Diane Aull said
1 year, 3 months ago: We used to run our own webserver (except for the ecommerce part of our site, that we outsourced). We’re a 40 year old business with our own IT department, so we were already equipped to do our own hosting. We’re located in a large city, so we have easy access to high speed connections with plenty of bandwidth.
However, our fast Internet access still represented a single point of failure. When we were hosting our own web server, we experienced several episodes of downtime, one lasting almost two days when a road construction crew severed the main cable that serviced our area. Signing up for a second provider of Internet access just to keep our site online in case the first one fell over would have resulted in more expense than management wanted to incur.
We also had power glitches and outright power failure, including another time when we were down for most of a day because a car took out a telephone pole that held the power lines for our entire neighborhood. We had a UPS for our web server, but it only provided enough power for us to keep going for 15-20 minutes before we had to shut down. It didn’t make financial sense for us invest the time and money to purchase, maintain and periodically test a generator just for those odd times when power was interrupted — but it was also undesirable to have our site off line for extended periods of time.

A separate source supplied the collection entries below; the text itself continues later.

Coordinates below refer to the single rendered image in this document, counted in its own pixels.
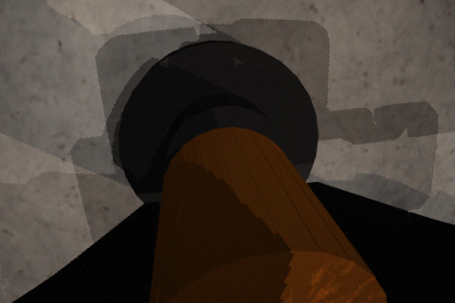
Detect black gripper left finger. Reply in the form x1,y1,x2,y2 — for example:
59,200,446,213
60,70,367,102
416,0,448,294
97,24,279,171
12,202,160,303

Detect orange knob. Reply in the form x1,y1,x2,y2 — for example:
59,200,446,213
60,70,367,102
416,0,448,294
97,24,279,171
149,128,387,303

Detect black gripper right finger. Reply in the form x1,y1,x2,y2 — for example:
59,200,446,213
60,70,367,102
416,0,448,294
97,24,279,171
307,182,455,303

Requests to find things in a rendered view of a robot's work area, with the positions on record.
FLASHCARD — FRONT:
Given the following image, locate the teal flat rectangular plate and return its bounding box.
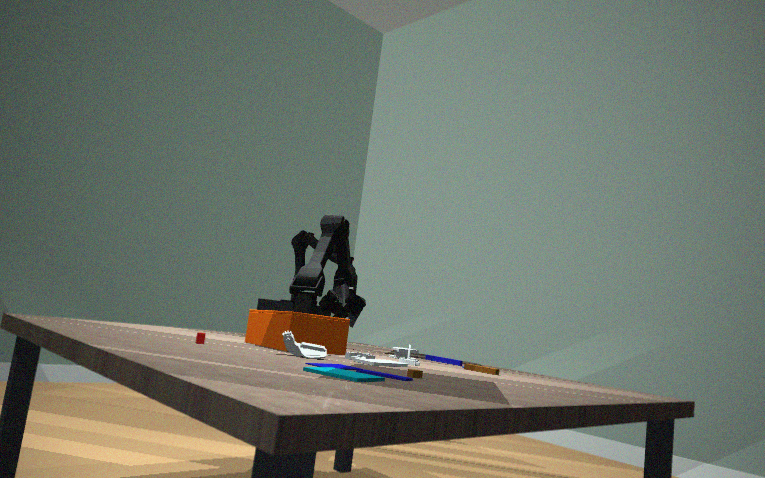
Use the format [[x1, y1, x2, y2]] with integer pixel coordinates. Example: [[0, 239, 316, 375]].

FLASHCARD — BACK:
[[303, 367, 385, 382]]

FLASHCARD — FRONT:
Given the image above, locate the blue flat bar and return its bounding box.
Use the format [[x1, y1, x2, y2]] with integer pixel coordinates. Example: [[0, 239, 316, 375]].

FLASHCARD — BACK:
[[356, 369, 413, 381]]

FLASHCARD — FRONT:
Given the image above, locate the blue thin bar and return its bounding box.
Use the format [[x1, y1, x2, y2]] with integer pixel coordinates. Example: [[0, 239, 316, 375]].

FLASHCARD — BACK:
[[425, 355, 463, 366]]

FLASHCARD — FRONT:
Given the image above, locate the orange flat bar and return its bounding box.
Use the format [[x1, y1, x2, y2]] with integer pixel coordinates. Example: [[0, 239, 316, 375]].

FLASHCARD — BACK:
[[464, 364, 500, 375]]

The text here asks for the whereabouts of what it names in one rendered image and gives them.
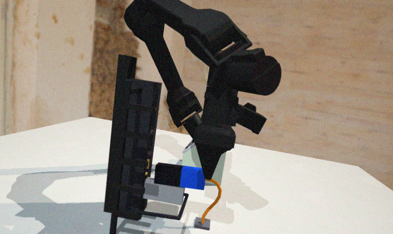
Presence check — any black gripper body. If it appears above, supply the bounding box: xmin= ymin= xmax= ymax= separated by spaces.
xmin=193 ymin=86 xmax=238 ymax=149

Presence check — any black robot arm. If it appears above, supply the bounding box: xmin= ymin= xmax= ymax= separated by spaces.
xmin=124 ymin=0 xmax=281 ymax=139

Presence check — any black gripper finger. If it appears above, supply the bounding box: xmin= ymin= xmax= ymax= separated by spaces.
xmin=195 ymin=143 xmax=231 ymax=180

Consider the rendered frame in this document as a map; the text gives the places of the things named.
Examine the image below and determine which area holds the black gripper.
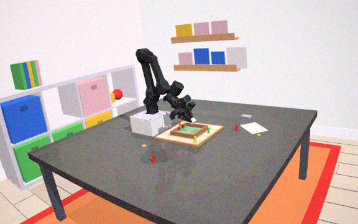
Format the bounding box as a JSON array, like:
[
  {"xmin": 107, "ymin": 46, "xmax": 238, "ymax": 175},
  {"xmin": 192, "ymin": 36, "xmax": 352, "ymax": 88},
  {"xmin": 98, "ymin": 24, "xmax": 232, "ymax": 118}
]
[{"xmin": 170, "ymin": 98, "xmax": 195, "ymax": 123}]

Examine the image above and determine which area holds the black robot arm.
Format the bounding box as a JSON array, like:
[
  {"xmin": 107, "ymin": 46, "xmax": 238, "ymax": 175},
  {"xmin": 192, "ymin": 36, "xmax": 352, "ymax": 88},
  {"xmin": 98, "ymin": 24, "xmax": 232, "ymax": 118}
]
[{"xmin": 135, "ymin": 48, "xmax": 191, "ymax": 114}]

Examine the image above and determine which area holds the white rectangular card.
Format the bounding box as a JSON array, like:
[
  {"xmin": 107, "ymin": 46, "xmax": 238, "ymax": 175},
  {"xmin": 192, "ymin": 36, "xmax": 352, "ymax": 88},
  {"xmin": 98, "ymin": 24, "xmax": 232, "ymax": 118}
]
[{"xmin": 241, "ymin": 123, "xmax": 268, "ymax": 134}]

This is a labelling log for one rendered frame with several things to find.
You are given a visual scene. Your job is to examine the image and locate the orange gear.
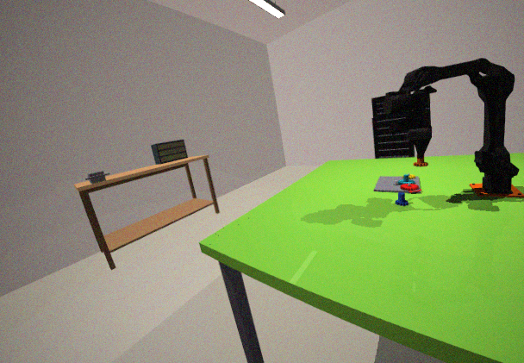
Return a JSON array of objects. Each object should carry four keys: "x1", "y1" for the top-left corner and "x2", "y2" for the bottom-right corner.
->
[{"x1": 414, "y1": 154, "x2": 428, "y2": 167}]

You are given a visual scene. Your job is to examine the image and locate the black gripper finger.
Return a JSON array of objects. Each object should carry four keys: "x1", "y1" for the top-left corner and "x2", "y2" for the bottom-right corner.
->
[{"x1": 409, "y1": 138, "x2": 431, "y2": 159}]

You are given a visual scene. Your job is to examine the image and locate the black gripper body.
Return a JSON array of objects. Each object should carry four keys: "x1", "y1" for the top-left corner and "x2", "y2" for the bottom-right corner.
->
[{"x1": 407, "y1": 108, "x2": 432, "y2": 140}]

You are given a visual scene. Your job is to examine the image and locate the teal gear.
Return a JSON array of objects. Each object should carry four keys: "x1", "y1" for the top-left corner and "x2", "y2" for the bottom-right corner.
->
[{"x1": 397, "y1": 174, "x2": 415, "y2": 185}]

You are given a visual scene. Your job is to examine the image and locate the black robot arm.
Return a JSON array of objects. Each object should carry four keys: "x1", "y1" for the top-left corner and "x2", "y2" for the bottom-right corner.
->
[{"x1": 383, "y1": 58, "x2": 519, "y2": 194}]

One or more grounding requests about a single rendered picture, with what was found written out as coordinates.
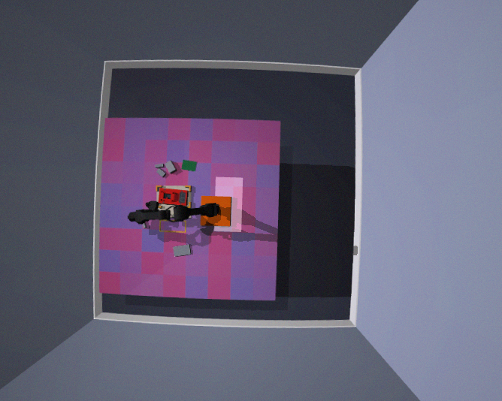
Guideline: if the green flat bar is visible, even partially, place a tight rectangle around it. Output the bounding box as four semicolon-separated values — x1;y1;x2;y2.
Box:
181;160;197;171

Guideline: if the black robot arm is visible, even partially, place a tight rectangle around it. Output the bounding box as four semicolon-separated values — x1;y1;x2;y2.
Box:
128;201;219;225

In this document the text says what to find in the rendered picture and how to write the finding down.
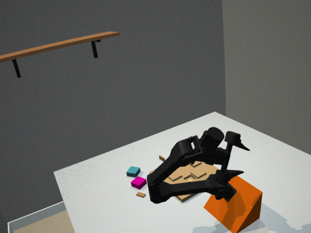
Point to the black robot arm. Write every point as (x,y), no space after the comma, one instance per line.
(182,154)

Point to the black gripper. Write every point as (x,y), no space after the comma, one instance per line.
(222,157)

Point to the teal block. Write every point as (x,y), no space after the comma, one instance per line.
(133,171)

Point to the magenta square block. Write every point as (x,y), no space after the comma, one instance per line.
(138,182)

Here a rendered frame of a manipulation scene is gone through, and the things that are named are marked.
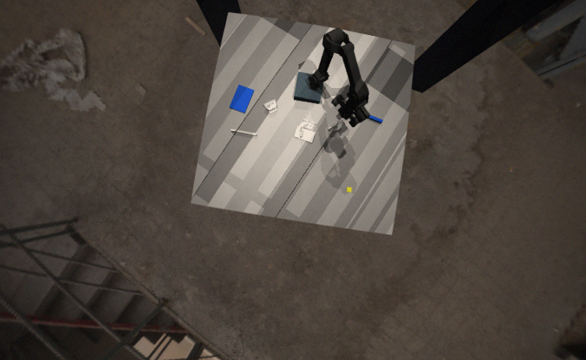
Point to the blue rectangular bar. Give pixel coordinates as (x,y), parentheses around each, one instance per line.
(376,119)

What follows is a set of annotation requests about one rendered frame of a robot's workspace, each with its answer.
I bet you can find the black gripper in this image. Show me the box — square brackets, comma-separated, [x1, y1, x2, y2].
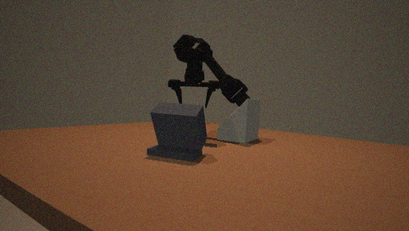
[168, 64, 219, 108]

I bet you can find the grey square panel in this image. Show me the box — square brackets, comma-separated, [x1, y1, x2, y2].
[147, 102, 207, 162]

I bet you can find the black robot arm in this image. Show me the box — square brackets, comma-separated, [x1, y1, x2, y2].
[173, 34, 250, 106]

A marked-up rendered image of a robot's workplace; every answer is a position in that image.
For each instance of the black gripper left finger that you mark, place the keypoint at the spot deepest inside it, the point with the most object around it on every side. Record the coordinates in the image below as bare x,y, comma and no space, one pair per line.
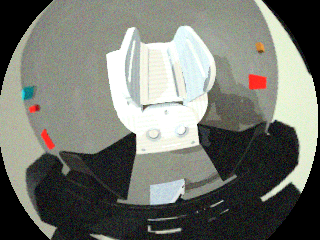
112,166

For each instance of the cyan rectangular block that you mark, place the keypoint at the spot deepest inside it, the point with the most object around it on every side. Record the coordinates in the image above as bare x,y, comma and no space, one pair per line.
28,92

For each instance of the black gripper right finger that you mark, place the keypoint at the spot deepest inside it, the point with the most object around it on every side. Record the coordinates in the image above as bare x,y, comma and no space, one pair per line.
225,148

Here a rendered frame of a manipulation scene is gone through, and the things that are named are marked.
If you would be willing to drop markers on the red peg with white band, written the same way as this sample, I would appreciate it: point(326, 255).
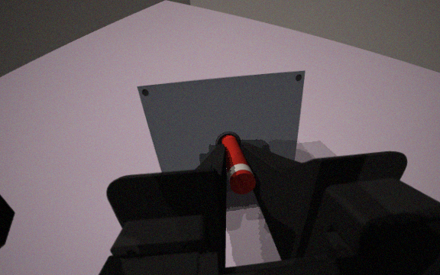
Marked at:
point(240, 175)

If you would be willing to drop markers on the grey flat panel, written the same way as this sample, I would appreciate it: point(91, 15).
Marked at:
point(188, 119)

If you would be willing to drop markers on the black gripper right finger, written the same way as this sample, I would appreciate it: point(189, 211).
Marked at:
point(289, 193)

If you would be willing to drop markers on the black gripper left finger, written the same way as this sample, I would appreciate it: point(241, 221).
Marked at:
point(201, 191)

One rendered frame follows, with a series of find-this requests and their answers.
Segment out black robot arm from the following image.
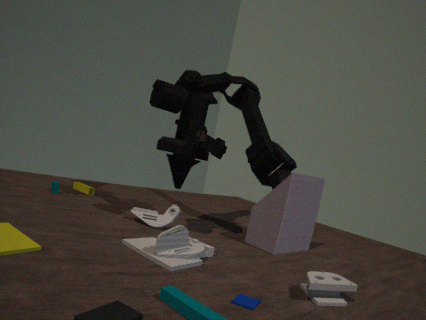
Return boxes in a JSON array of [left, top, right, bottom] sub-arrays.
[[150, 70, 296, 189]]

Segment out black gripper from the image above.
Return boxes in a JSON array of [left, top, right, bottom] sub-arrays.
[[157, 116, 209, 189]]

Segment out teal rectangular bar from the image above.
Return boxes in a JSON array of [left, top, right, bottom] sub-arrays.
[[159, 285, 227, 320]]

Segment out blue flat rectangular block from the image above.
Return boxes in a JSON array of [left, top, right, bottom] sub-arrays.
[[231, 294, 261, 311]]

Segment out yellow rectangular bar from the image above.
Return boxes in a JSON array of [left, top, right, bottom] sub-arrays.
[[73, 182, 95, 195]]

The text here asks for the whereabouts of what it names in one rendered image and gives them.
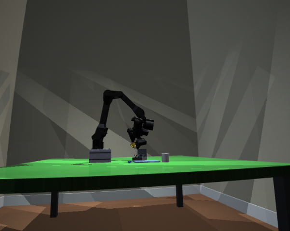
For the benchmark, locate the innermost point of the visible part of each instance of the grey cylinder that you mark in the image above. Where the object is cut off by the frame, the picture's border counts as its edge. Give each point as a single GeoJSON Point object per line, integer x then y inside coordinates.
{"type": "Point", "coordinates": [165, 157]}

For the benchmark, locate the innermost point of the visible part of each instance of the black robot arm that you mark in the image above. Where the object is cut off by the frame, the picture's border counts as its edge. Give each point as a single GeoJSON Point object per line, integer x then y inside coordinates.
{"type": "Point", "coordinates": [101, 129]}

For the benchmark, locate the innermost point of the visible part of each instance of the yellow round plate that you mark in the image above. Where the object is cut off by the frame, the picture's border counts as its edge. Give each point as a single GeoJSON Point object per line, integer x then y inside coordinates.
{"type": "Point", "coordinates": [133, 145]}

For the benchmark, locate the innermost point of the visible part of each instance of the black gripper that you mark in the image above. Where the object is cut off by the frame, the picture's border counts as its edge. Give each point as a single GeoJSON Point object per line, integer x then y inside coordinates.
{"type": "Point", "coordinates": [136, 133]}

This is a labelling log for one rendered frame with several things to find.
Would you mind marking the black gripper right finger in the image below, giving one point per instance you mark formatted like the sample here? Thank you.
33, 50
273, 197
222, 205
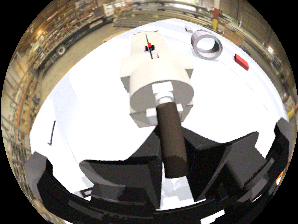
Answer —
206, 158

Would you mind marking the red flat block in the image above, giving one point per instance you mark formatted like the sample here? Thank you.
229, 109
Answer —
240, 61

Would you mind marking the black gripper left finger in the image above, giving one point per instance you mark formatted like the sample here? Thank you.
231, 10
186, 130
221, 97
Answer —
143, 169

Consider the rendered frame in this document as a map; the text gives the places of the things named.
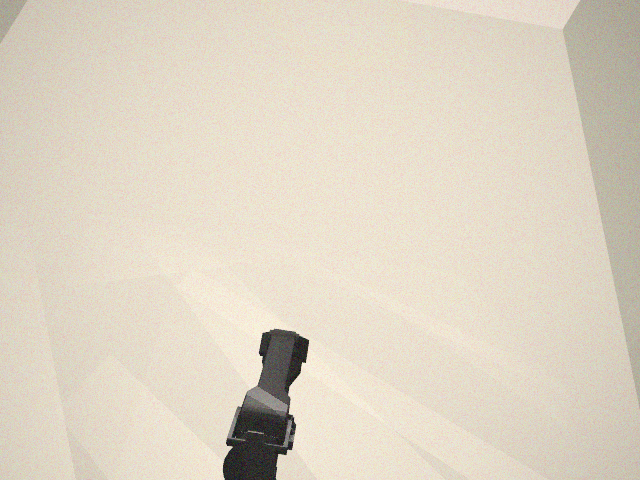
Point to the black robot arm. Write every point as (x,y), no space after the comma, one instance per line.
(263,424)

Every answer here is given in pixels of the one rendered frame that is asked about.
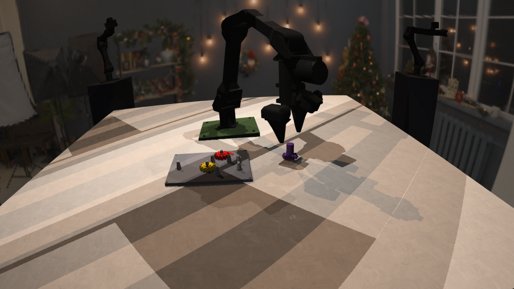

Eventually we decided our focus is on running a business, not becoming a hosting company.
We were already hosting our ecommerce site with an outside company. The IT manager and I realized an ecommerce server is a big ol’ target for hackers looking for credit card info. Having someone else host that part of the site meant we could sleep at night without worrying so much that the bad guys were attacking at 3am. 
So we moved all our domains and sites to the external host, and life has been easier — for me and our IT department — ever since.
There are things a web server needs to stay happy and healthy — physical security, server management, automated backups, redundant Internet connections, software installation and upgrades, backup power, etc. — that a hosting company can offer us at a very cost-effective price point (because they can spread the cost over many customers) but which in our experience were very difficult and/or NOT cost-effective for us to provide for ourselves.
We’re using pairNetworks at the moment, so far very happy with their reliability and stability.